Supporting and maintaining a very large database can come with it’s challenges. One of them being the backup and restore strategy. The backup sizes are huge and the duration of the full backup is very long, often too long. A common approach to improving that is to split the database into multiple files and filegroups and setting the filegroups that have old or archived data to read-only, since the data is not changing anyway. Although this adds some complexity to the backup and restore process, it reduces the ongoing backup duration and sizes.

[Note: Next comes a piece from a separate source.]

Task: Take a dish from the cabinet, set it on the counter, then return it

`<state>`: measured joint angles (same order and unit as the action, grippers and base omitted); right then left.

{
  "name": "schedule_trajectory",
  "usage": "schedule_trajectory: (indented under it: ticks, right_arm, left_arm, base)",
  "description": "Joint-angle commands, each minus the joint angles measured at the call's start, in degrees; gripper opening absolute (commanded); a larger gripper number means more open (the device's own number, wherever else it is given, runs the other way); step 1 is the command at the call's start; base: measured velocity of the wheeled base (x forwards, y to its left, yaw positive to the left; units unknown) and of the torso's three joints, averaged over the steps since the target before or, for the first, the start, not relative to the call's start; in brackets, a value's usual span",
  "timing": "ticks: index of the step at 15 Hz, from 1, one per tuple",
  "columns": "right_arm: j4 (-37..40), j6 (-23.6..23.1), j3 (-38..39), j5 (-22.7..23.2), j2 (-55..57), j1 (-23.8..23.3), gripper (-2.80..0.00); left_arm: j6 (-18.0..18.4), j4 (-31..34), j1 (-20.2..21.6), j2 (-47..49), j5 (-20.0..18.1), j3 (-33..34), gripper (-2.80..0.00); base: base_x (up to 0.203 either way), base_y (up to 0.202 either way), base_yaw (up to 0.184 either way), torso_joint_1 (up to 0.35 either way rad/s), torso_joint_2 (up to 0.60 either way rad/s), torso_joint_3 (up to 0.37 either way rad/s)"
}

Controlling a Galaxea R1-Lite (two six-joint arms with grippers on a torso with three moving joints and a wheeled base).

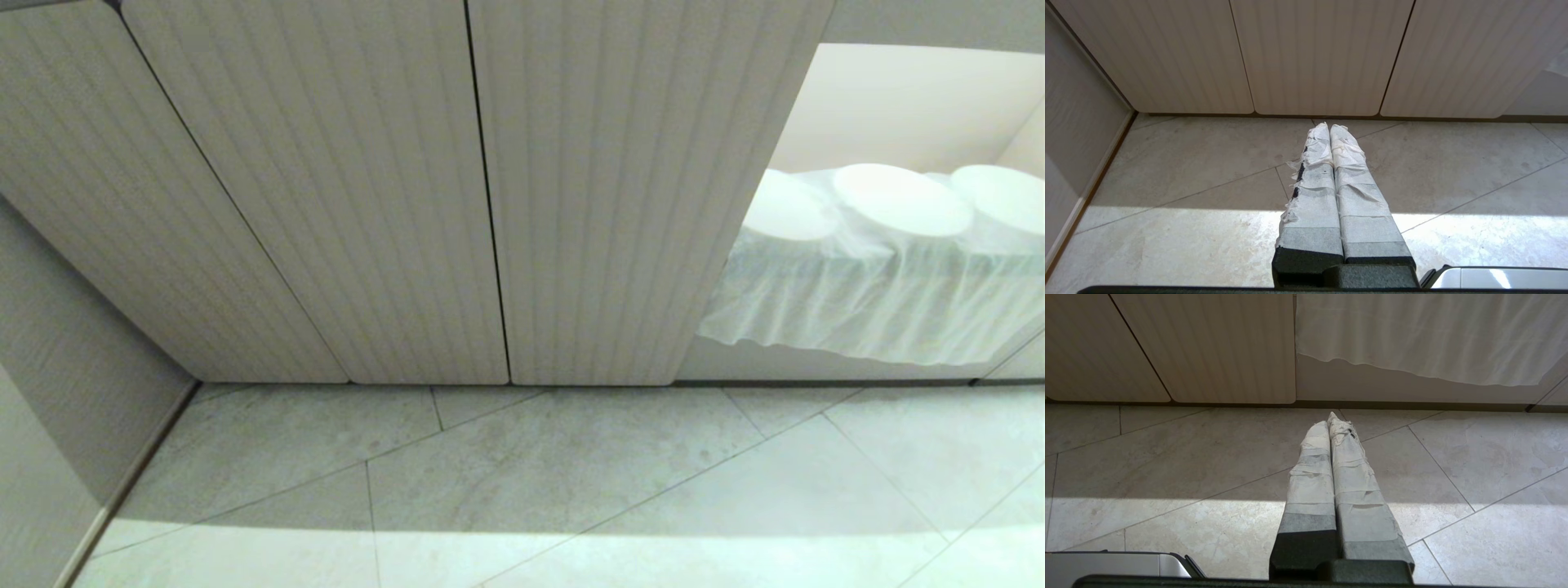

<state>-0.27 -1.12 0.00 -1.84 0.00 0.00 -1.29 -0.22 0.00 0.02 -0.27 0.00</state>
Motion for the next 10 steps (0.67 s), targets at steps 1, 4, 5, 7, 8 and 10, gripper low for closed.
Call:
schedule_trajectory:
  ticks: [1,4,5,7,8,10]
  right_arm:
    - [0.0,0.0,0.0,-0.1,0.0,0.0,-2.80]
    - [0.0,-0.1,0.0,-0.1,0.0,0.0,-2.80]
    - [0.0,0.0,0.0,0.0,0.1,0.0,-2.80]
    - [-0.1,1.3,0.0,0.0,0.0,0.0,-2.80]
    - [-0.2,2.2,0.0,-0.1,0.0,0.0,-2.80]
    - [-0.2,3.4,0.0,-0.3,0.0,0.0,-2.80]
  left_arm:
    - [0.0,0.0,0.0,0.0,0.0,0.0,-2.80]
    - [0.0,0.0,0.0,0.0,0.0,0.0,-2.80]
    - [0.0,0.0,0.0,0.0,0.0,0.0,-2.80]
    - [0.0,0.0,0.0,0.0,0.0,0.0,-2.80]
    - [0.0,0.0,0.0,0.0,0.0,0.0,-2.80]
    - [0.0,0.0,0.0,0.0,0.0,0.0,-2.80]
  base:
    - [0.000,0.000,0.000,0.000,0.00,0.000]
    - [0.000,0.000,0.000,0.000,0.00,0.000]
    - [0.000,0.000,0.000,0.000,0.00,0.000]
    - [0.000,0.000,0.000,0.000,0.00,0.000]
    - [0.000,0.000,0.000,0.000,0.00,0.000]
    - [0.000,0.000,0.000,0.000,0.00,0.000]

A database with this design will require one-off or very occasional filegroup backup for each of the read-only filegroups. The data isn’t changing for these read-only filegroups, so we don’t need to back it up regularly. Then the remainder of the database – the primary filegroup and all read-write filegroups – can be backed up by a regular partial backup. A partial backup by design, backs up the data in the primary filegroup and every read-write filegroup. If the database has no read-only filegroups, then it’ll just be a regular full backup.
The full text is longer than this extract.